= Task requirements =
Skip the pictures, please, and write out exactly the lines from the opening of the data through the line containing "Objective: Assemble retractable".

** Opening Dataset extract block **

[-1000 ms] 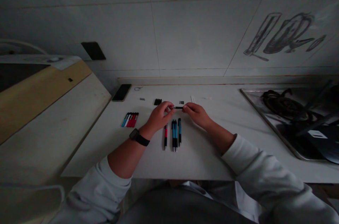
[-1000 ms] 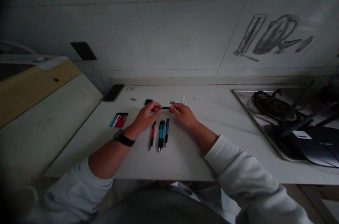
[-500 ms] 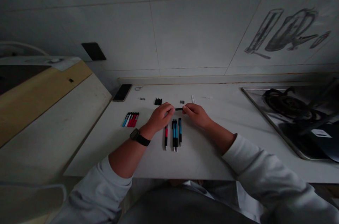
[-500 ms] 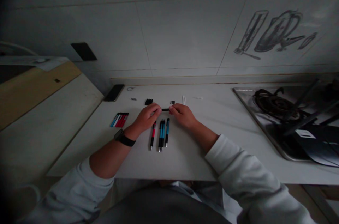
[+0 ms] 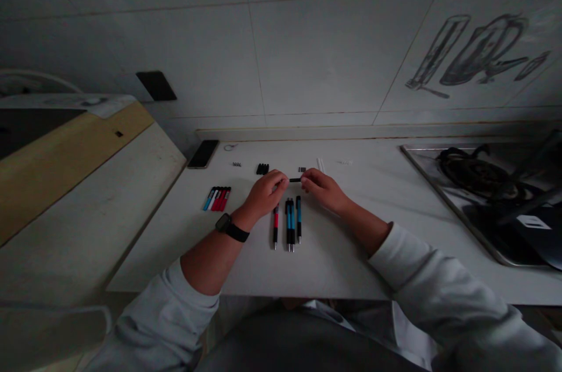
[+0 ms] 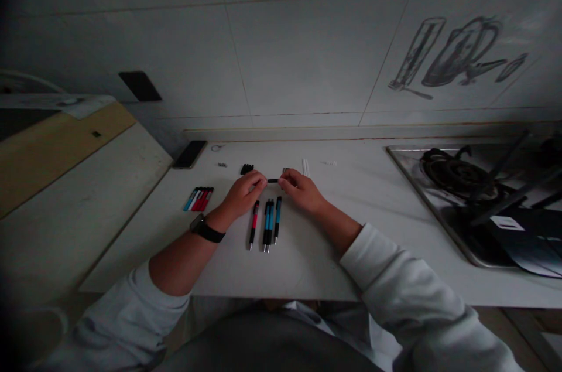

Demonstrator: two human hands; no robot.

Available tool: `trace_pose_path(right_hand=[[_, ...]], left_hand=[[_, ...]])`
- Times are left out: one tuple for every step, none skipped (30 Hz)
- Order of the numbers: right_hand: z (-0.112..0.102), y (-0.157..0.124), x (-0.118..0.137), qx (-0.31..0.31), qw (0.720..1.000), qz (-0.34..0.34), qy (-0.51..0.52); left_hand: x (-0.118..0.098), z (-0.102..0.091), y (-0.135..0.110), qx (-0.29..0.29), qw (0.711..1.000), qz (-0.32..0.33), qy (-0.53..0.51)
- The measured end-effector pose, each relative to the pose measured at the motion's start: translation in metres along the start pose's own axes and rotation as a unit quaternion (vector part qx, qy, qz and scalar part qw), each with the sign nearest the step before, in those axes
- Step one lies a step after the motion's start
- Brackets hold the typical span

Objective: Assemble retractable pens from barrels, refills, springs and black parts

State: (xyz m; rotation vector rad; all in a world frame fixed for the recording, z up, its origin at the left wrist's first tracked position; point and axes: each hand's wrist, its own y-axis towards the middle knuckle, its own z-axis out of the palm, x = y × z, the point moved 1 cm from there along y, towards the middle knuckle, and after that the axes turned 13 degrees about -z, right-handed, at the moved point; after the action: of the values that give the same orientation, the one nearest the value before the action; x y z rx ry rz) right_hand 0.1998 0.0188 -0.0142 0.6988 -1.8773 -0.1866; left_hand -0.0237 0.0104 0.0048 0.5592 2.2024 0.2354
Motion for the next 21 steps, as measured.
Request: trace_pose_path(right_hand=[[0.0005,0.0001,-0.0009,0.014,1.000,0.006,-0.004],[0.0010,0.0002,-0.0016,0.021,1.000,0.008,-0.004],[0.0015,0.0003,-0.0021,0.023,1.000,0.007,0.001],[0.0019,0.0005,-0.0023,0.019,1.000,0.005,0.011],[0.0024,0.0006,-0.0023,0.011,1.000,0.007,0.026],[0.0028,0.0007,-0.0021,0.005,0.999,0.013,0.042],[0.0032,0.0007,-0.0016,0.003,0.998,0.021,0.054],[0.0037,0.0008,-0.0010,0.005,0.998,0.029,0.057],[0.0041,0.0009,-0.0004,0.011,0.998,0.035,0.054],[0.0044,0.0010,0.0001,0.015,0.998,0.036,0.048],[0.0047,0.0011,0.0004,0.018,0.998,0.033,0.044],[0.0051,0.0011,0.0002,0.017,0.999,0.025,0.044],[0.0055,0.0011,-0.0002,0.013,0.998,0.017,0.051],[0.0060,0.0009,-0.0009,0.006,0.998,0.008,0.060],[0.0065,0.0007,-0.0017,-0.002,0.998,-0.001,0.068],[0.0070,0.0003,-0.0024,-0.010,0.997,-0.009,0.071],[0.0075,-0.0001,-0.0027,-0.016,0.997,-0.016,0.071],[0.0079,-0.0006,-0.0027,-0.020,0.997,-0.021,0.070],[0.0084,-0.0010,-0.0023,-0.024,0.997,-0.024,0.070],[0.0088,-0.0013,-0.0017,-0.027,0.997,-0.025,0.072],[0.0092,-0.0016,-0.0010,-0.030,0.996,-0.026,0.075]], left_hand=[[0.0001,0.0002,0.0001,0.002,1.000,0.000,0.000],[0.0002,0.0004,0.0002,0.004,1.000,-0.002,0.000],[0.0002,0.0006,0.0004,0.005,1.000,-0.003,0.000],[0.0003,0.0008,0.0005,0.005,1.000,-0.005,0.000],[0.0004,0.0009,0.0007,0.005,1.000,-0.007,0.001],[0.0005,0.0011,0.0008,0.005,1.000,-0.009,0.001],[0.0007,0.0013,0.0009,0.005,1.000,-0.010,0.002],[0.0008,0.0016,0.0008,0.007,1.000,-0.010,0.001],[0.0010,0.0018,0.0008,0.010,1.000,-0.009,0.000],[0.0012,0.0021,0.0006,0.012,1.000,-0.009,-0.002],[0.0014,0.0025,0.0006,0.013,1.000,-0.010,-0.004],[0.0017,0.0028,0.0005,0.013,1.000,-0.012,-0.007],[0.0020,0.0031,0.0005,0.012,1.000,-0.016,-0.010],[0.0023,0.0035,0.0006,0.010,1.000,-0.022,-0.015],[0.0026,0.0038,0.0008,0.007,0.999,-0.029,-0.020],[0.0028,0.0042,0.0010,0.004,0.999,-0.035,-0.027],[0.0029,0.0046,0.0012,0.001,0.999,-0.042,-0.033],[0.0031,0.0050,0.0013,-0.002,0.998,-0.049,-0.041],[0.0032,0.0055,0.0015,-0.006,0.997,-0.056,-0.050],[0.0035,0.0061,0.0015,-0.011,0.996,-0.065,-0.061],[0.0039,0.0069,0.0014,-0.017,0.994,-0.075,-0.076]])
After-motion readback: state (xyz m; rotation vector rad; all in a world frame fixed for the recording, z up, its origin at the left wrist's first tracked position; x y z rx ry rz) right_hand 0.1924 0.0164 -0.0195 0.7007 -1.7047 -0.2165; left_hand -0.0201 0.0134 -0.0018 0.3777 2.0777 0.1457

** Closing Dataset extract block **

= Worked solution =
[-1000 ms] 
[-1000 ms] 
[-500 ms] 
[-500 ms] 
[+0 ms] 
[+0 ms] 

Demonstrator: two human hands; no robot.

Available tool: `trace_pose_path(right_hand=[[_, ...]], left_hand=[[_, ...]])`
- Times are left out: one tuple for every step, none skipped (30 Hz)
- Order of the numbers: right_hand: z (-0.112..0.102), y (-0.157..0.124), x (-0.118..0.137), qx (-0.31..0.31), qw (0.720..1.000), qz (-0.34..0.34), qy (-0.51..0.52); left_hand: x (-0.118..0.098), z (-0.102..0.091), y (-0.135..0.110), qx (-0.29..0.29), qw (0.711..1.000), qz (-0.32..0.33), qy (-0.53..0.51)
- The measured end-effector pose, each relative to the pose measured at the motion's start: translation in metres along the start pose's own axes and rotation as a unit quaternion (vector part qx, qy, qz and scalar part qw), each with the sign nearest the step before, in those axes
- Step one lies a step after the motion's start
- Brackets hold the typical span

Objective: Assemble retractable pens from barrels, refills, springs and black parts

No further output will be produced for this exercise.